_Exercise requirements:_
Leave out the pictures and retype, exactly, the lines below from the line with "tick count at" up to and including the line with "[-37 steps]", nothing more.

_Data block:_

——————

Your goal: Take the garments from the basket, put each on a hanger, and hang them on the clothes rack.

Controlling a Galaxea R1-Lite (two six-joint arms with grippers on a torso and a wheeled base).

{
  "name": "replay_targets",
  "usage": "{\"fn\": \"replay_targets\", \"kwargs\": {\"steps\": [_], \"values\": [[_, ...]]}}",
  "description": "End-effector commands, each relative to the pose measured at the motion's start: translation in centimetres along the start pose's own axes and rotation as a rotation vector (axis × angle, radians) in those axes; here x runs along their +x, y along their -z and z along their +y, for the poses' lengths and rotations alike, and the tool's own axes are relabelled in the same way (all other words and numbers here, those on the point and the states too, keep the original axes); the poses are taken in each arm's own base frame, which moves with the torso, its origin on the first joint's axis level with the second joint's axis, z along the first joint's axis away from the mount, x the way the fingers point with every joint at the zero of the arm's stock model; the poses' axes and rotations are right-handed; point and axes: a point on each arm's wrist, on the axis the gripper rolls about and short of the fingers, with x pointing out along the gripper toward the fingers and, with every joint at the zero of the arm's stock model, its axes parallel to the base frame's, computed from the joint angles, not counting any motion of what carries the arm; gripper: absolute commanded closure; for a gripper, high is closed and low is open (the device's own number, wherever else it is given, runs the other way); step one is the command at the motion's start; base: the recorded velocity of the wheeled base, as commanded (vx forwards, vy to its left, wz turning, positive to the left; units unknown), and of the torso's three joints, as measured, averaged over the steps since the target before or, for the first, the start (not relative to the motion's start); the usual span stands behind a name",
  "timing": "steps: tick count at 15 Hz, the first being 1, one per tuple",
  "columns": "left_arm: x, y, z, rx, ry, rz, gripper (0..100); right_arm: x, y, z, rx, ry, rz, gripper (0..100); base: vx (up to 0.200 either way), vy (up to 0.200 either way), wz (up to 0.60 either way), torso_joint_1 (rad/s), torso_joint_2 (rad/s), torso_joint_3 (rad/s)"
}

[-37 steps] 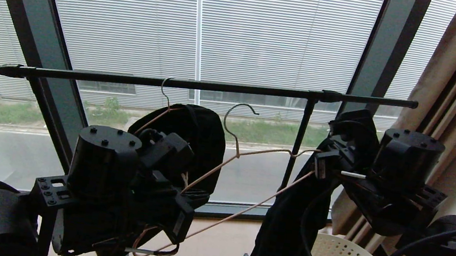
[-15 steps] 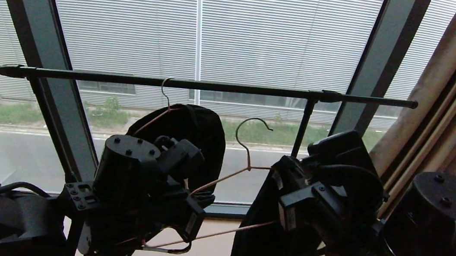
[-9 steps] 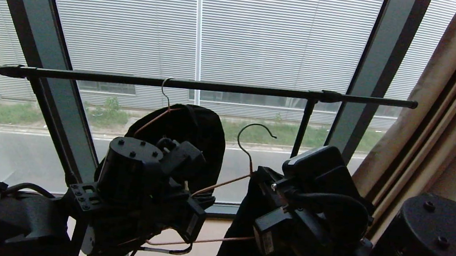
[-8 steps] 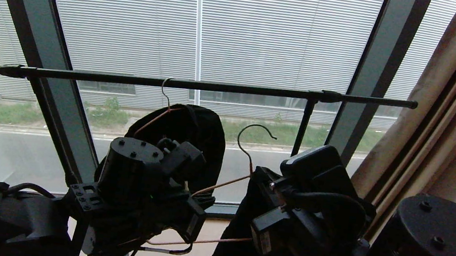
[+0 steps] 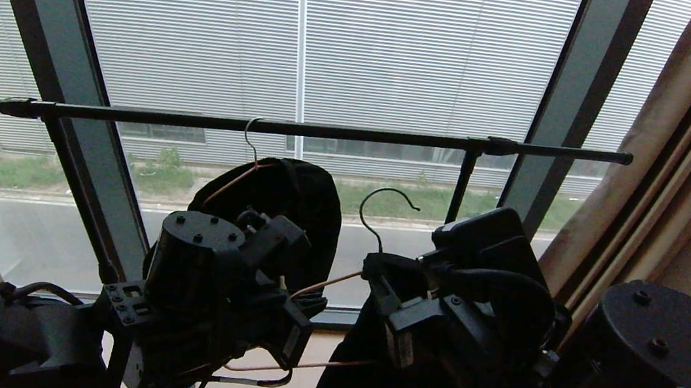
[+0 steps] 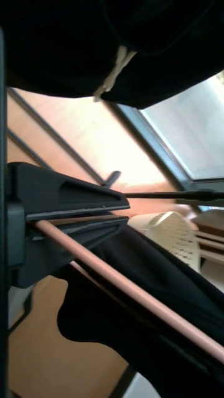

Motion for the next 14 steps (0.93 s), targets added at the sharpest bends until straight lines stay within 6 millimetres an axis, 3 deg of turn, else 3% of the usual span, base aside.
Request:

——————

_Solved problem:_
  "timing": "steps: tick count at 15 Hz, the first being 1, one per tuple",
  "columns": "left_arm: x, y, z, rx, ry, rz, gripper (0..100); right_arm: x, y, z, rx, ry, rz, gripper (0..100); base: vx (up to 0.200 either way), vy (up to 0.200 either way), wz (up to 0.60 either way), torso_joint_1 (rad/s), torso_joint_2 (rad/s), torso_joint_3 (rad/s)"
}

[-37 steps] 

The answer requires no further additions.